Rule: ELB Application Load Balancers with WAF Enabled
Ensure all ELB application load balancers have Web Application Firewall (WAF) enabled.
| Rule | ELB application load balancers should have Web Application Firewall (WAF) enabled |
| Framework | RBI Cyber Security Framework |
| Severity | ✔ Medium |
Rule Description:
As per the RBI (Reserve Bank of India) Cyber Security Framework, all ELB (Elastic Load Balancer) application load balancers should have the Web Application Firewall (WAF) enabled. WAF is a security feature that helps protect web applications from common web exploits and vulnerabilities.
Troubleshooting Steps:
If the Web Application Firewall is not enabled on the ELB, the following troubleshooting steps can be taken:
- 1.
Verify WAF Availability: Check if the AWS account has the Web Application Firewall service available in the respective region.

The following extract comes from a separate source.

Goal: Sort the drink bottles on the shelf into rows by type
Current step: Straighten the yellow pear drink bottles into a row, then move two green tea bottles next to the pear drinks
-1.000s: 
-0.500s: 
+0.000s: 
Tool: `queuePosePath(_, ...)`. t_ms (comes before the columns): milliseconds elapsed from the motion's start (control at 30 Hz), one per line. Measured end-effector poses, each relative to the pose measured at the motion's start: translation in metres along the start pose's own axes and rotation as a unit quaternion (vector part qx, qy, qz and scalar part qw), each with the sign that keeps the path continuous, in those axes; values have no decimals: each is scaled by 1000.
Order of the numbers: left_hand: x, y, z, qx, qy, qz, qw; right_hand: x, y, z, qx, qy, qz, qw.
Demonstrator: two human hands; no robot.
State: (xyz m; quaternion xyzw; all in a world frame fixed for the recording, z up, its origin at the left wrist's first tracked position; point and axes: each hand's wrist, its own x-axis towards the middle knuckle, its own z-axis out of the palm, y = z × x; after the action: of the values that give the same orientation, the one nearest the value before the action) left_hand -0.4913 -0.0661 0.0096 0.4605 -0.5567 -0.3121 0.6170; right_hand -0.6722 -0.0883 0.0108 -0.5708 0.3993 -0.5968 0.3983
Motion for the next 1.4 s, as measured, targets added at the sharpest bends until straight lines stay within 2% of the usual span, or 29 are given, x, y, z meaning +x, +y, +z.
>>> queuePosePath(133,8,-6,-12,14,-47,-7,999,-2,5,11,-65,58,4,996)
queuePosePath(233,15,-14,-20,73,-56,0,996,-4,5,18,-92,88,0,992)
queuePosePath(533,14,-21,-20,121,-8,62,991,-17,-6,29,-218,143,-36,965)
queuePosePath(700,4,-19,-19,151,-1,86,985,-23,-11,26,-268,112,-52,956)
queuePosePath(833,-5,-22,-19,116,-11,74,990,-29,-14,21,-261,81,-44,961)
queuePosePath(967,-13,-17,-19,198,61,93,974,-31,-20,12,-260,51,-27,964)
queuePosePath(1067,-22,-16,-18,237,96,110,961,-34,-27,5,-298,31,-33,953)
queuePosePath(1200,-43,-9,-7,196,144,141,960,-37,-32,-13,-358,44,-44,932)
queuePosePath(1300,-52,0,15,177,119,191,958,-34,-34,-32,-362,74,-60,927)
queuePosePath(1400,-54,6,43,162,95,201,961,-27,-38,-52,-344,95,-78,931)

If not, consider using a region where WAF is available.
- 2.
Check ELB Configuration: Verify that the ELB application load balancer is properly configured and associated with the desired web application.
- 3.
Enable WAF: Enable the Web Application Firewall feature on the ELB. If it is not already enabled, follow the steps below to enable WAF.
Necessary Codes:
No specific codes are needed for this configuration.
Step-by-Step Guide for Remediation:
- 1.
Login to the AWS Management Console.
- 2.
Go to the EC2 service.
- 3.
Select "Load Balancers" from the left-hand menu.
- 4.
Identify the ELB application load balancer that needs the Web Application Firewall enabled and click on its name.
- 5.
In the load balancer details page, click on the "Add/Edit Rules" button next to the "Web Application Firewall (WAF)" section.
- 6.
On the Web Application Firewall page, click on the "Create Web ACL (Application Load Balancer)" button.
- 7.
Provide a name for the Web ACL and define the IP address type (IPv4 or IPv6).
- 8.
Configure the Rule Groups: Select the appropriate rule groups based on your application's requirements and security policies. These rule groups contain predefined rules to protect against common web vulnerabilities.
- 9.
Associate the Web ACL with the desired AWS resources: In the "Associate Web ACL" section, select the appropriate option to associate the Web ACL with your ELB application load balancer.
- 10.
Review the configurations and click on the "Create" button.
- 11.
Wait for the Web ACL to be created and associated with the ELB application load balancer.
- 12.
Test your application traffic to ensure that the Web Application Firewall is working as expected.
Note: The mentioned steps are specific to AWS. If you are using a different cloud provider or infrastructure, refer to their documentation for enabling Web Application Firewall on the respective load balancer.